Retype the listing exactly. Leave out the images.

▼▼▼

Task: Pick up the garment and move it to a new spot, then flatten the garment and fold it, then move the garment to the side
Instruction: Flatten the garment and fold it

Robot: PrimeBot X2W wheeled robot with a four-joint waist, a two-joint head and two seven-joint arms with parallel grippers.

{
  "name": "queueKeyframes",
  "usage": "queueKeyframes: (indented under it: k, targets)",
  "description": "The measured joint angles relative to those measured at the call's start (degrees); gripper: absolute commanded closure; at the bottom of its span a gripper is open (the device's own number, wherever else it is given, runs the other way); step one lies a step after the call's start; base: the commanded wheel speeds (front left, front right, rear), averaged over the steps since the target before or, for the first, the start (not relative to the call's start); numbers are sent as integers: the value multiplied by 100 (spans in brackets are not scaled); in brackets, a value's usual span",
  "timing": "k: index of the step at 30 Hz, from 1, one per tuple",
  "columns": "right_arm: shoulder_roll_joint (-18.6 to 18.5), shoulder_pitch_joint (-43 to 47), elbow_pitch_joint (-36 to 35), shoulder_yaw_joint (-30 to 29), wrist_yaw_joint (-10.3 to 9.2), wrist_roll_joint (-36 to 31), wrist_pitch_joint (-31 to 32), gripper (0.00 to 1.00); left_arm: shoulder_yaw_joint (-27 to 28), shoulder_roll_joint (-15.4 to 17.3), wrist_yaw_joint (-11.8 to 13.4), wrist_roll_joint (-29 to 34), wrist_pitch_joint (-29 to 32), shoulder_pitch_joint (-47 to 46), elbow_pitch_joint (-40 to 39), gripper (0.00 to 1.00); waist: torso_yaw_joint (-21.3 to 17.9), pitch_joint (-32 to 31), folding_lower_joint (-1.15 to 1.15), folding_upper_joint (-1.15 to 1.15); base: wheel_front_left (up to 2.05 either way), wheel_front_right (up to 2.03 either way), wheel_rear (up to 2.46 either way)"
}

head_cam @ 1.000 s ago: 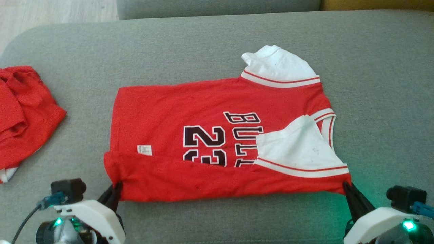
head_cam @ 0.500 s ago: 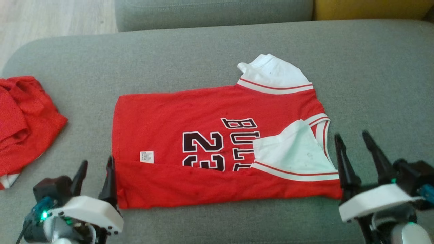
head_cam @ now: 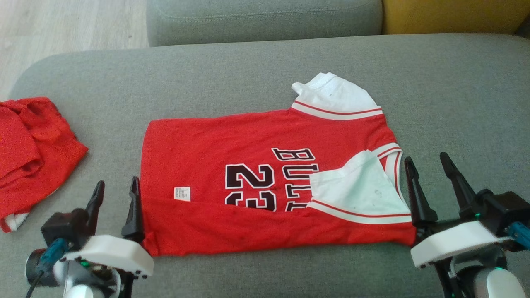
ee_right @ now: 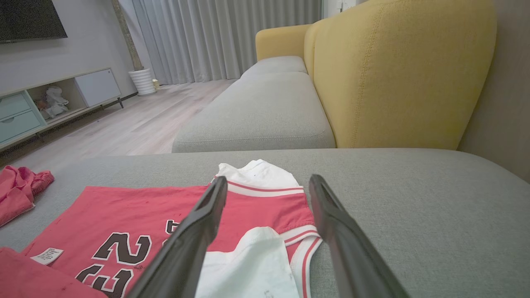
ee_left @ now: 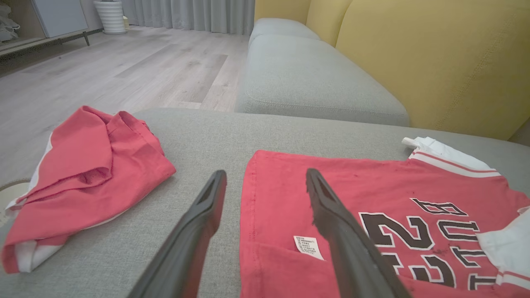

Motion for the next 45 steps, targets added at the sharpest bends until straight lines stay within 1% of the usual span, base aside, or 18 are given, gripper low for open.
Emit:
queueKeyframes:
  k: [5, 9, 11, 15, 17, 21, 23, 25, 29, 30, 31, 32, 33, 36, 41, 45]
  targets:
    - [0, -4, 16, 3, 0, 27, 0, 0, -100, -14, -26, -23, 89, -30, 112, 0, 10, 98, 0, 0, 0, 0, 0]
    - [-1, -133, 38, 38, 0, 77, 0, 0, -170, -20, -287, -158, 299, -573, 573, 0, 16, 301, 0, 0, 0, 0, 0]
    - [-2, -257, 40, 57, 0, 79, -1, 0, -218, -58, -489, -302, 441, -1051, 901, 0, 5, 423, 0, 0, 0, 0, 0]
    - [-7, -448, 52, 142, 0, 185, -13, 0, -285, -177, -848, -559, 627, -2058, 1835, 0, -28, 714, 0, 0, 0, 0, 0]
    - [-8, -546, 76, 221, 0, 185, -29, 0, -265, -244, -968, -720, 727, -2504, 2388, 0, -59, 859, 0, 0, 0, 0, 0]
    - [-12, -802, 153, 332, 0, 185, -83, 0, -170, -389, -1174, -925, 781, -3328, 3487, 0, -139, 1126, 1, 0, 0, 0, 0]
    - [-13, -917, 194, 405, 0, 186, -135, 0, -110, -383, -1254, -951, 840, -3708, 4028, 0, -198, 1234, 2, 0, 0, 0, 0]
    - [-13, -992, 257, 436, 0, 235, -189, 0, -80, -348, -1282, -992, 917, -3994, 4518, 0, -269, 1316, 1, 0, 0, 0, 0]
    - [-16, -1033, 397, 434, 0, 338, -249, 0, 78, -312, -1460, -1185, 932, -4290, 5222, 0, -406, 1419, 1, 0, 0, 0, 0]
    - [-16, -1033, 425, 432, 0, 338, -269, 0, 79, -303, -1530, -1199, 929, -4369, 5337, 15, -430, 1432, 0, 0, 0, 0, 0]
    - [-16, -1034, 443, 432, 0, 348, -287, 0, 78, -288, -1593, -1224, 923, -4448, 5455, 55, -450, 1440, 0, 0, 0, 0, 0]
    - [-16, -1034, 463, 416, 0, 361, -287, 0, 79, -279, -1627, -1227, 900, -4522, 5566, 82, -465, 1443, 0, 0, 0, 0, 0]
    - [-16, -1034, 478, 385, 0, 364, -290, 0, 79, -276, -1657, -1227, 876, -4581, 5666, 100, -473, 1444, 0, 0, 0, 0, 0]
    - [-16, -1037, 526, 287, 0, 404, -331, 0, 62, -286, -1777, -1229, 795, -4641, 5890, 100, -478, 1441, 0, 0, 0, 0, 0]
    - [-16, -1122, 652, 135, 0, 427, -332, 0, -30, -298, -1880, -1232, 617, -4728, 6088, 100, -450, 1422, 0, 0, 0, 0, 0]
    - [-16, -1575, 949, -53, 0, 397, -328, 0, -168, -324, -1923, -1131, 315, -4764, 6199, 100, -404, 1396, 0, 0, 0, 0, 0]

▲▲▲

### Finished exercise
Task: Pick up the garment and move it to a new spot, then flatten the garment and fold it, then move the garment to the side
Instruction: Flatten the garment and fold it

Robot: PrimeBot X2W wheeled robot with a four-joint waist, a two-joint head and two seven-joint arms with parallel grippers.

{
  "name": "queueKeyframes",
  "usage": "queueKeyframes: (indented under it: k, targets)",
  "description": "The measured joint angles relative to those measured at the call's start (degrees); gripper: absolute commanded closure; at the bottom of its span a gripper is open (the device's own number, wherever else it is given, runs the other way); step one lies a step after the call's start; base: the commanded wheel speeds (front left, front right, rear), averaged over the steps since the target before or, for the first, the start (not relative to the call's start); numbers are sent as integers: the value multiplied by 100 (spans in brackets are not scaled); in brackets, a value's usual span",
  "timing": "k: index of the step at 30 Hz, from 1, one per tuple",
  "columns": "right_arm: shoulder_roll_joint (-18.6 to 18.5), shoulder_pitch_joint (-43 to 47), elbow_pitch_joint (-36 to 35), shoulder_yaw_joint (-30 to 29), wrist_yaw_joint (-10.3 to 9.2), wrist_roll_joint (-36 to 31), wrist_pitch_joint (-31 to 32), gripper (0.00 to 1.00); left_arm: shoulder_yaw_joint (-27 to 28), shoulder_roll_joint (-15.4 to 17.3), wrist_yaw_joint (-11.8 to 13.4), wrist_roll_joint (-29 to 34), wrist_pitch_joint (-29 to 32), shoulder_pitch_joint (-47 to 46), elbow_pitch_joint (-40 to 39), gripper (0.00 to 1.00); waist: torso_yaw_joint (-21.3 to 17.9), pitch_joint (-32 to 31), folding_lower_joint (-1.15 to 1.15), folding_upper_joint (-1.15 to 1.15); base: wheel_front_left (up to 2.05 either way), wheel_front_right (up to 2.03 either way), wheel_rear (up to 2.46 either way)"
}

head_cam @ 1.000 s ago: 
head_cam @ 0.500 s ago: 
head_cam @ now: 
ee_right @ now: 
ee_left @ now: 

Motion for the next 45 steps, targets added at the sharpest bends until straight lines stay within 1% of the usual span, base aside, or 18 are given, gripper low for open.
Emit:
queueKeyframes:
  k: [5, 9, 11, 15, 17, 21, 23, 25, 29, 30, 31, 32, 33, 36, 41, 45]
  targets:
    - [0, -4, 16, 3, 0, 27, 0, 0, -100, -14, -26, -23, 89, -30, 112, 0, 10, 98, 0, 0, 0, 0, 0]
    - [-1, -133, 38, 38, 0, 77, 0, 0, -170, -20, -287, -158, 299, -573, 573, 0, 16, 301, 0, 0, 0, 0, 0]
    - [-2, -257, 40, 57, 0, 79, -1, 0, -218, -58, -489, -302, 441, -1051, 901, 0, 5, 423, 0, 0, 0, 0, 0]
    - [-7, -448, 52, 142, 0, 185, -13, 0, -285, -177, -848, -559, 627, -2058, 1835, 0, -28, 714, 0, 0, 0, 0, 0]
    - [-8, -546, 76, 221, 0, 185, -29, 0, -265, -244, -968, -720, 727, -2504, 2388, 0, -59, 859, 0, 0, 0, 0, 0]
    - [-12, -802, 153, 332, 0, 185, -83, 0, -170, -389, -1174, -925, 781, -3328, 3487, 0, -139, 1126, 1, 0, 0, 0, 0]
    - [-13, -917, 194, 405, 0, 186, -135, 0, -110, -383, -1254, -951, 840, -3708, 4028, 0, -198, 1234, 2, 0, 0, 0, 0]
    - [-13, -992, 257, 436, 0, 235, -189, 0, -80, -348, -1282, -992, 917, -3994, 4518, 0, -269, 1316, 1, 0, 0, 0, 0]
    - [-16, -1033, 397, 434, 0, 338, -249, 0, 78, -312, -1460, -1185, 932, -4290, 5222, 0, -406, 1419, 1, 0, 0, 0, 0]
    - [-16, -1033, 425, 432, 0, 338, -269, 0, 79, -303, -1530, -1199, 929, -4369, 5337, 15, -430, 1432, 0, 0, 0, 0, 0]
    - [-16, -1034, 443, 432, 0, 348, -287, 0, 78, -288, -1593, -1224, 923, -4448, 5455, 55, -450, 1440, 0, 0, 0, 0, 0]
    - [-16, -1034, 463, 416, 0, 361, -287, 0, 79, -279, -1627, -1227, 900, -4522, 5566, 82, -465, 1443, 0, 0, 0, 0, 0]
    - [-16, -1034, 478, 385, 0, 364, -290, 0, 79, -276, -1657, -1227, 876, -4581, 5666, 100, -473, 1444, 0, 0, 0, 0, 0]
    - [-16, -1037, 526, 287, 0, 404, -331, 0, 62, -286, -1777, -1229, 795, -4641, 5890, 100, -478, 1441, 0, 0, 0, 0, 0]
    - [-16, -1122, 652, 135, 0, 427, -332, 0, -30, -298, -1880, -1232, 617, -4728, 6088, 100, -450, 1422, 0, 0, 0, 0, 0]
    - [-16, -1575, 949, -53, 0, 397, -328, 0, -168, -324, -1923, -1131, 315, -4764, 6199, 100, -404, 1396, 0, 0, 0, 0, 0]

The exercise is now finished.